Asian shares scaled a record high on Friday on the growing prospect of a large US economic package, while hopes that vaccine rollouts will boost the global economy underpinned investor sentiment.
MSCI’s broadest index of Asia-Pacific shares outside Japan rose 0.6%, surpassing its November 25 peak, while Japan’s Nikkei dipped 0.4% on profit-taking.
In New York, the S&P 500 fell 0.06% on Thursday, erasing earlier gains after the Wall Street Journal reported that Pfizer had slashed the target for the rollout of its Covid-19 vaccine due to supply chain obstacles.
Yet, the damage did not last long, with S&P 500 futures gaining 0.3% in early Friday trade.
A bipartisan, $908bn coronavirus aid plan gained momentum in the US Congress on Thursday as conservative legislators expressed their support and Senate and House of Representatives leaders huddled.
“A deal before the year-end looked almost impossible a while back but now a package of around $1-trillion seems within reach,” said Norihiro Fujito, chief investment strategist at Mitsubishi UFJ Morgan Stanley Securities.
On top of fiscal support, investors expect the US Federal Reserve to tweak its guidance of its asset purchase scheme later in December while the European Central Bank looks certain to increase its bond buying next week.
Progress in developing Covid-19 vaccines also led investors to bet a recovery in corporate earnings will accelerate next year, overriding any concerns about the current dire conditions of the pandemic.

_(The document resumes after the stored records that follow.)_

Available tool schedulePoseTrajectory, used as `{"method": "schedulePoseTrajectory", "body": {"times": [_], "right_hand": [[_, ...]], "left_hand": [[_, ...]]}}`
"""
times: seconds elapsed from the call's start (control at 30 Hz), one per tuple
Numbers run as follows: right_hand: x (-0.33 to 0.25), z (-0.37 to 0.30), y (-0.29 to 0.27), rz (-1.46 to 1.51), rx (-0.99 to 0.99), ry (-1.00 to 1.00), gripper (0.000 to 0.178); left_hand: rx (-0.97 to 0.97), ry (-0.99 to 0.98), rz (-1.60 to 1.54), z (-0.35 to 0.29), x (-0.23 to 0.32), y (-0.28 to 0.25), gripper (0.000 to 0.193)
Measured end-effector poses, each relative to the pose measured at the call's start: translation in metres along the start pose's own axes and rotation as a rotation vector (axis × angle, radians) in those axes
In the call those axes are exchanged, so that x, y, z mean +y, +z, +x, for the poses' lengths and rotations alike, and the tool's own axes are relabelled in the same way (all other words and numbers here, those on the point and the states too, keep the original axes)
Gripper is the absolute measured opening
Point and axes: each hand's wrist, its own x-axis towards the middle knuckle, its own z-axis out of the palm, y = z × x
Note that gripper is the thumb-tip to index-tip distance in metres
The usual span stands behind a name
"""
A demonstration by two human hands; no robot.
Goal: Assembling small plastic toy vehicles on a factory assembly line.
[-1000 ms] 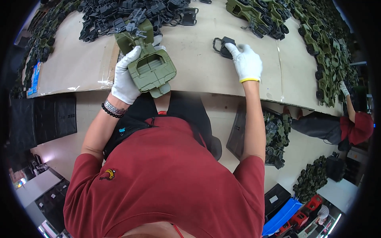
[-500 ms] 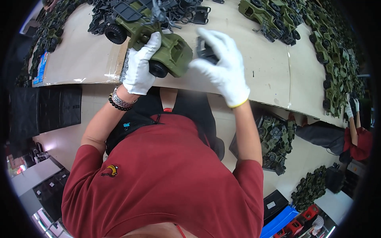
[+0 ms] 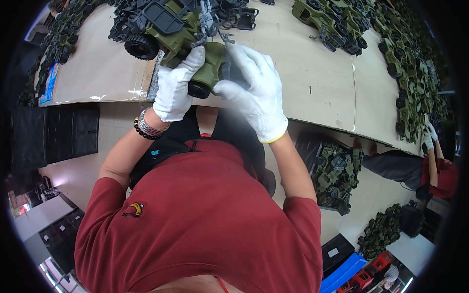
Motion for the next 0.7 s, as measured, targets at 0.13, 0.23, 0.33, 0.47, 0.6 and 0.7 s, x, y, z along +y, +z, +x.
{"method": "schedulePoseTrajectory", "body": {"times": [0.13,0.23,0.33,0.47,0.6,0.7], "right_hand": [[0.003,0.000,0.002,-0.179,0.011,-0.145,0.072],[-0.008,-0.002,0.004,-0.277,-0.034,-0.213,0.087],[-0.019,-0.001,-0.006,-0.307,-0.167,-0.246,0.093],[-0.019,0.014,-0.017,-0.323,-0.267,-0.222,0.102],[-0.034,0.029,-0.027,-0.302,-0.230,-0.272,0.117],[-0.044,0.025,-0.001,-0.200,0.169,-0.432,0.113]], "left_hand": [[0.044,0.046,0.009,-0.003,0.004,0.004,0.032],[-0.006,0.185,0.245,-0.012,0.005,0.001,0.025],[0.005,0.168,0.216,-0.018,0.008,0.000,0.026],[0.065,0.021,0.040,-0.010,0.003,-0.001,0.032],[0.082,-0.150,-0.371,0.005,0.018,0.002,0.045],[0.034,-0.442,-0.707,-0.003,0.046,0.020,0.052]]}}
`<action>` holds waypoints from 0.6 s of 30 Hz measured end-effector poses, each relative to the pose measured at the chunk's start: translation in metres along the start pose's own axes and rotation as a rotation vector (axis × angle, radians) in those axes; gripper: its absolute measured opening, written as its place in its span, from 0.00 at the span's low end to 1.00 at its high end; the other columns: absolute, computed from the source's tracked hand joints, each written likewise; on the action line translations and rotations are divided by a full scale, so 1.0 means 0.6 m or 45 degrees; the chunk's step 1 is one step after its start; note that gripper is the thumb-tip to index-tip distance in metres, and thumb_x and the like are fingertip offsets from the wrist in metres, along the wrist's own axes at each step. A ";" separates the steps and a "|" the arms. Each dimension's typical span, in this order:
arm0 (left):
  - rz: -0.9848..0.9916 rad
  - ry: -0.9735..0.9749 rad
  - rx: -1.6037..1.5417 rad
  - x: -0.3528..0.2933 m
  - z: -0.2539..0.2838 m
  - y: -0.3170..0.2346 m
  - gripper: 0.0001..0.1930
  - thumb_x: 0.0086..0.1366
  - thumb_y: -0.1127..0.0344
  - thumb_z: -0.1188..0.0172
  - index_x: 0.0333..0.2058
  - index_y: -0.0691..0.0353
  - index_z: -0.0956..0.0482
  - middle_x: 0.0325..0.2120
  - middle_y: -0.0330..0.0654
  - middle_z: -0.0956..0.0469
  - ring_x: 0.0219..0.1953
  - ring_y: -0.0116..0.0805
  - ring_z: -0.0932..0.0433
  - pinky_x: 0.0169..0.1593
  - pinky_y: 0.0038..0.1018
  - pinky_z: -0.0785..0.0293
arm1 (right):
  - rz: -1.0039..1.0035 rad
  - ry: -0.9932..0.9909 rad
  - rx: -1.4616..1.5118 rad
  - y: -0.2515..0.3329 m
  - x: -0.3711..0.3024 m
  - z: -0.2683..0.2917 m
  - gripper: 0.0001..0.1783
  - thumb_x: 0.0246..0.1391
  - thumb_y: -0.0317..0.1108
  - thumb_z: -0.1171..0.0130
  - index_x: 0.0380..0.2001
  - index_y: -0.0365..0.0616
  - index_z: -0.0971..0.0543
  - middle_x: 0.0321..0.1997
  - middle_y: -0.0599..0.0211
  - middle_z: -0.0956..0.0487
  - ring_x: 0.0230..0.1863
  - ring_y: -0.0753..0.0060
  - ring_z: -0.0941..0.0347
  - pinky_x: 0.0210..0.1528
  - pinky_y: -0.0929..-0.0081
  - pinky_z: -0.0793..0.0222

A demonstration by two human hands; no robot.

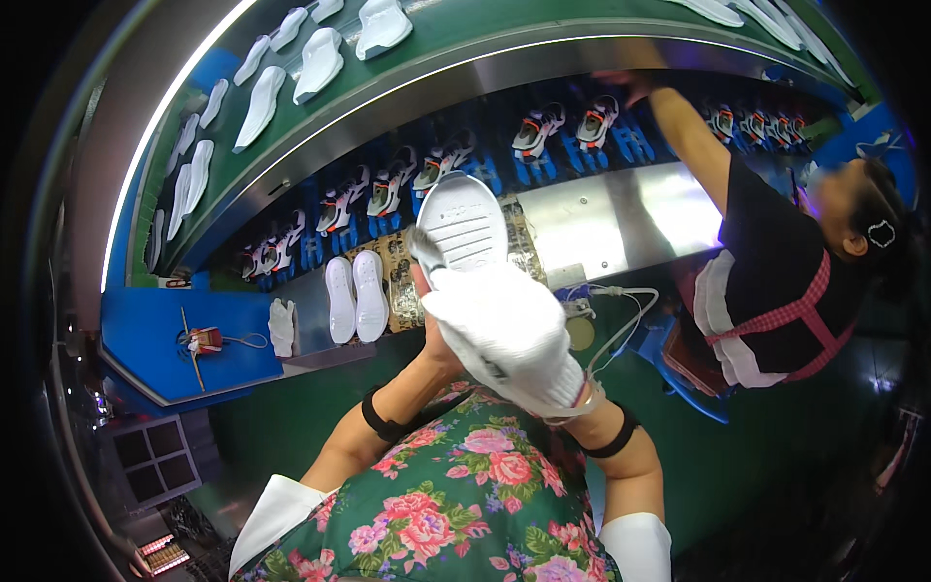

The US topped 14-million known Covid-19 infections with more than 100,000 patients hospitalised for the first time. California imposed stay-at-home orders to take effect when intensive care units approach capacity in the coming days.
“Stock markets are behaving as if the world has already overcome the disease. In reality it will take time before vaccines will reach every corner of the world and infections start to decline,” said Fujito.
“Given the rapid pace of gains in stock prices over the past month, there will be some profit-taking. Nevertheless, I don’t think the market is peaking just yet.”
The upbeat mood saw the US dollar lose ground to other major currencies as well as riskier, less liquid ones.
The euro rose to $1.2142, its highest levels since April 2018 while the yen stood at 103.85/$, holding on to its 0.5% gains made the previous day.
The British pound changed hands at $1.3453, having hit a three-month high on Thursday with traders clinging to hopes of a trade deal between the EU and Britain.
As talks continued to secure a Brexit deal, an EU official said an agreement was closer than ever but a UK government source warned chances for a breakthrough were receding.
The MSCI’s emerging market currency index stood at a two and a half year high, having gained more than 10% from its March trough.
In commodities, oil prices got an additional lift after Opec and Russia agreed to slightly ease their deep oil output cuts from January by 500,000 barrels per day (bpd) even as they failed to find a compromise on a broader and longer term policy.
The increase means that Opec and Russia, a group known as Opec+, would move to cutting production by 7.2-million bpd, or 7% of global demand from January, compared with current cuts of 7.7-million bpd.
Brent crude rose to as high as $49.92 per barrel, its highest price since early March and last stood at $49.59.